18. Mai 2017

Weg frei für Rettungsgassen!

Unser Dringlichkeitsantrag vom 18.05.2017

Der Landtag wolle beschließen:

Die Staatsregierung wird aufgefordert, geeignete Maßnahmen zu ergreifen, um Fehlverhalten von Kraftfahrerinnen und Kraftfahrern bei der Bildung von Rettungsgassen sowie Behinderungen der Rettungseinsätze durch sogenannte Gaffer zu reduzieren.

Insbesondere

─  soll darauf hingewirkt werden, dass Radiosender bei Staumeldungen zum sofortigen Bilden der Rettungsgasse aufrufen, bei denen ein Unfall als Ursache bekannt ist. Dies gilt auch für Navigationssysteme und entsprechende Smartphone-Apps, die bei Annäherung an das Stauende oder bei Erreichen von Schrittgeschwindigkeit sofort audiovisuell zur Bildung von Rettungsgassen auffordern sollen,

─  sollen die bisher ergriffenen Initiativen zur Bewerbung der Rettungsgasse evaluiert und dem Landtag darüber berichtet werden,

─  soll sich die Staatsregierung auf Bundesebene und der Innenministerkonferenz (IMK) für eine bundesweite Aufklärungskampagne zur Bewerbung der Rettungsgasse sowie zur Abschreckung von „Gaffern“ einsetzen,

─  soll sich die Staatsregierung im Bundesrat und Bundestag für die Erhöhung der Bußgelder für das Nicht-Bilden einer Rettungsgasse einsetzen.

Begründung:

Nach einem Unfall zählt jede Minute, um die Überlebenschance von Unfallopfern zu erhöhen.

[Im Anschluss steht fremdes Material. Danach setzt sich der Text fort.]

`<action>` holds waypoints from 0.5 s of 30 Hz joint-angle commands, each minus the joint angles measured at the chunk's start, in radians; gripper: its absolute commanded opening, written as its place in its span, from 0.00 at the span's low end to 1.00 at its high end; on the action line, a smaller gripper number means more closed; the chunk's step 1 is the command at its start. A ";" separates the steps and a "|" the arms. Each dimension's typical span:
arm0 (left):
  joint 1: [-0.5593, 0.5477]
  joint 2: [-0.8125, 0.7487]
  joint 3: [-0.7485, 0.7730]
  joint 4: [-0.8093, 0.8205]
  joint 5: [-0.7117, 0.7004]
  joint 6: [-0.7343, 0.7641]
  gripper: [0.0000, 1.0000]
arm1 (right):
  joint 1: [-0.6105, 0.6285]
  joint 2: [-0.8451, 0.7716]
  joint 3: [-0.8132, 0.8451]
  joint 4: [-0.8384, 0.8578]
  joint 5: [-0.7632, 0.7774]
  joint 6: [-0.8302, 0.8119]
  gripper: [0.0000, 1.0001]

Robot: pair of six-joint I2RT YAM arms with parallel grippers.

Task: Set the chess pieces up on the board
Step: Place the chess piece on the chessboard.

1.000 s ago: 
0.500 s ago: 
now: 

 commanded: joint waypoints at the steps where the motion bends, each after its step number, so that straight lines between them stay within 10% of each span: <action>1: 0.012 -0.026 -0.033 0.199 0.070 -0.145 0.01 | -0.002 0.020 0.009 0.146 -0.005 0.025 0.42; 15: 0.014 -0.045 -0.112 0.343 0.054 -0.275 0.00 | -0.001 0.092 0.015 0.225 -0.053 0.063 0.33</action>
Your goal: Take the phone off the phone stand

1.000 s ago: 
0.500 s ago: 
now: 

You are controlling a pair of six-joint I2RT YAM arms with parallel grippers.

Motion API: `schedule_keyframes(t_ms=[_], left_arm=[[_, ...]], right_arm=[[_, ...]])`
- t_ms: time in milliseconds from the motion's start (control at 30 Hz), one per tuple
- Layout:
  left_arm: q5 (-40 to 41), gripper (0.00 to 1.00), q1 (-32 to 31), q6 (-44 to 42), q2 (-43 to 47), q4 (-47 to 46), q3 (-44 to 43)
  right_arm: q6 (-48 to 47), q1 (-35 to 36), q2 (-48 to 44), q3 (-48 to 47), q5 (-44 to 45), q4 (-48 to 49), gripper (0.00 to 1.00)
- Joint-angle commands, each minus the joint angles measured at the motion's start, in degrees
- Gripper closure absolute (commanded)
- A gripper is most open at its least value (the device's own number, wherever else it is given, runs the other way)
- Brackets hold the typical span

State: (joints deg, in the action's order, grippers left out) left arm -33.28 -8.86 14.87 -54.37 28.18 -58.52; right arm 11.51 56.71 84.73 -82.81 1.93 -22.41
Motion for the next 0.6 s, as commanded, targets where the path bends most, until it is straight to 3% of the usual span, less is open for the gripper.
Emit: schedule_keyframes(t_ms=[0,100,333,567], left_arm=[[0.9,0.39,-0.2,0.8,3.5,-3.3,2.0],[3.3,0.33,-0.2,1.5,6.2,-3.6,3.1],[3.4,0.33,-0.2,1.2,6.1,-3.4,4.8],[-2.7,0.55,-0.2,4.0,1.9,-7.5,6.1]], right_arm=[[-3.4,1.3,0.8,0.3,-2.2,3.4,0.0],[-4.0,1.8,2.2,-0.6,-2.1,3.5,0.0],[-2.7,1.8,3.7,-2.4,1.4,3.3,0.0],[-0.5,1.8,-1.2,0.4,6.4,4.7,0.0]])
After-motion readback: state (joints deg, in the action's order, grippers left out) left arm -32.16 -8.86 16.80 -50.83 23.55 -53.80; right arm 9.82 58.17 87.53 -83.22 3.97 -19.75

Aber nur mit einer durchgängig befahrbaren Rettungsgasse können Rettungskräfte ungehindert und somit schnellstmöglich die Unfallstelle erreichen. Die Praxis zeigt aber, dass es bei der Bildung von Rettungsgassen immer wieder zu Problemen kommt, weil Kraftfahrerinnen und Kraftfahrer durch bewusstes oder unbewusstes Fehlverhalten Einsatzkräfte behindern. Verschärft werden solche Situationen zunehmend durch die steigende Zahl an Schaulustigen – sogenannten Gaffern – die an der Unfallstelle mit Mobiltelefonen filmen anstatt zu helfen. Das Pilotprojekt „Anzeige ‚Rettungsgasse‘ in Streckenbeeinflussungsanlagen zur Verbesserung der Rettungsgassenbildung“, das auf die Nutzung intelligenter Steuerungs- und Verkehrsleitsysteme setzt, ist ein guter Ansatz, muss aber von zusätzlichen Maßnahmen flankiert werden, um zum richtigen Verhalten bei Stau und stockendem Verkehr anzuhalten.